▶ **What needs to be done**:
Make a verbatim copy of the records; pictures stay out.

(Stored items from a collection)
------------------------

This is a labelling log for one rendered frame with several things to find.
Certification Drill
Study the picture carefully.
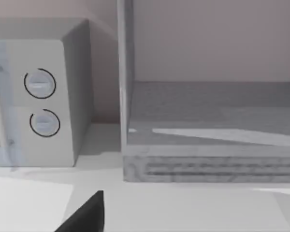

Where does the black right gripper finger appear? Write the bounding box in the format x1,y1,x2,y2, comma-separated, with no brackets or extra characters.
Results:
54,190,105,232

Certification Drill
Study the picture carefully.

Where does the pale round microwave knob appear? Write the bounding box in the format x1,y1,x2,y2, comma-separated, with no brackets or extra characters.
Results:
29,108,61,138
24,68,57,99

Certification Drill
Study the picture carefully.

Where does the pale microwave oven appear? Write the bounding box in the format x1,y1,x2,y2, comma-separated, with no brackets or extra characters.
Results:
0,18,92,171

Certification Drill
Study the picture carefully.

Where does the grey open cabinet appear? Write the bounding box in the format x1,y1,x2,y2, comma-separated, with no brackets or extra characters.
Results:
116,0,290,184

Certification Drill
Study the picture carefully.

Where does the glass microwave door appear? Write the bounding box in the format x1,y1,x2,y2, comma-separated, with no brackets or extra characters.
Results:
0,40,21,172

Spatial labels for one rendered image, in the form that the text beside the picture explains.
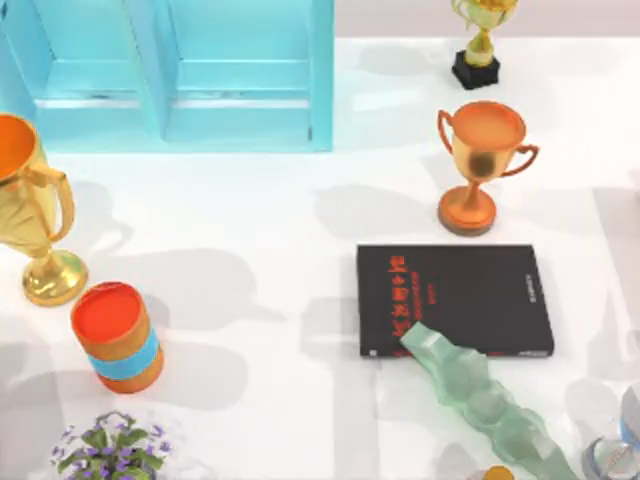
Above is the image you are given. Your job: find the black book with red print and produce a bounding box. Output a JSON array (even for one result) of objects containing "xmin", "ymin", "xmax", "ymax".
[{"xmin": 356, "ymin": 243, "xmax": 556, "ymax": 359}]

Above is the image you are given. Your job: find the purple flowering potted plant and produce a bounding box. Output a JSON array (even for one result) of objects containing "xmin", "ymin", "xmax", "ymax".
[{"xmin": 50, "ymin": 410, "xmax": 174, "ymax": 480}]

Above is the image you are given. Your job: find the light blue rack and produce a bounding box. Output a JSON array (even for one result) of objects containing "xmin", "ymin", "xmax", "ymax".
[{"xmin": 0, "ymin": 0, "xmax": 335, "ymax": 155}]

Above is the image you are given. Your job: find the orange can with blue band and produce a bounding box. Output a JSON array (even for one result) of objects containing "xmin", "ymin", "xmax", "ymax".
[{"xmin": 70, "ymin": 280, "xmax": 165, "ymax": 395}]

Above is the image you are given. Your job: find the large gold trophy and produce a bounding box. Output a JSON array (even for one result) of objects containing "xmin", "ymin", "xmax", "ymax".
[{"xmin": 0, "ymin": 113, "xmax": 90, "ymax": 307}]

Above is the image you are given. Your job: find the copper trophy with handles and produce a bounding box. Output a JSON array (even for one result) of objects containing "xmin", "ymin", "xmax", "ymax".
[{"xmin": 437, "ymin": 100, "xmax": 541, "ymax": 238}]

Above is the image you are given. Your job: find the gold trophy with black base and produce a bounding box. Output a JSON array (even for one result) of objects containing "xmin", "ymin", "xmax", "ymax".
[{"xmin": 451, "ymin": 0, "xmax": 520, "ymax": 92}]

------------------------

▶ **Solution below**:
This is a labelling log for one rendered frame with several things to find.
Certification Drill
Study the picture carefully.

Where does the black right gripper finger appear? Write the bounding box in the format x1,y1,x2,y2, comma-separated, with no brackets or extra characters.
Results:
54,190,105,232

Certification Drill
Study the picture carefully.

Where does the pale round microwave knob appear? Write the bounding box in the format x1,y1,x2,y2, comma-separated, with no brackets or extra characters.
Results:
29,108,61,138
24,68,57,99

Certification Drill
Study the picture carefully.

Where does the pale microwave oven appear? Write the bounding box in the format x1,y1,x2,y2, comma-separated, with no brackets or extra characters.
Results:
0,18,92,171

Certification Drill
Study the picture carefully.

Where does the grey open cabinet appear? Write the bounding box in the format x1,y1,x2,y2, comma-separated, with no brackets or extra characters.
Results:
116,0,290,184

Certification Drill
Study the picture carefully.

Where does the glass microwave door appear? Write the bounding box in the format x1,y1,x2,y2, comma-separated, with no brackets or extra characters.
Results:
0,40,21,172

Spatial labels for one rendered image, in the form that the text beside the picture explains.
Above is the image you are given. Your job: find the black book with red print and produce a bounding box. Output a JSON array (even for one result) of objects containing "xmin", "ymin", "xmax", "ymax".
[{"xmin": 356, "ymin": 243, "xmax": 556, "ymax": 359}]

Above is the image you are given. Your job: find the purple flowering potted plant and produce a bounding box. Output a JSON array (even for one result) of objects containing "xmin", "ymin", "xmax", "ymax".
[{"xmin": 50, "ymin": 410, "xmax": 174, "ymax": 480}]

Above is the image you are given. Your job: find the light blue rack and produce a bounding box. Output a JSON array (even for one result) of objects containing "xmin", "ymin", "xmax", "ymax".
[{"xmin": 0, "ymin": 0, "xmax": 335, "ymax": 155}]

Above is the image you are given. Your job: find the orange can with blue band and produce a bounding box. Output a JSON array (even for one result) of objects containing "xmin", "ymin", "xmax", "ymax".
[{"xmin": 70, "ymin": 280, "xmax": 165, "ymax": 395}]

Above is the image you are given. Your job: find the large gold trophy and produce a bounding box. Output a JSON array (even for one result) of objects containing "xmin", "ymin", "xmax", "ymax".
[{"xmin": 0, "ymin": 113, "xmax": 90, "ymax": 307}]

Above is the image you are given. Your job: find the copper trophy with handles and produce a bounding box. Output a JSON array (even for one result) of objects containing "xmin", "ymin", "xmax", "ymax".
[{"xmin": 437, "ymin": 100, "xmax": 541, "ymax": 238}]

Above is the image you are given. Your job: find the gold trophy with black base and produce a bounding box. Output a JSON array (even for one result) of objects containing "xmin", "ymin", "xmax", "ymax".
[{"xmin": 451, "ymin": 0, "xmax": 520, "ymax": 92}]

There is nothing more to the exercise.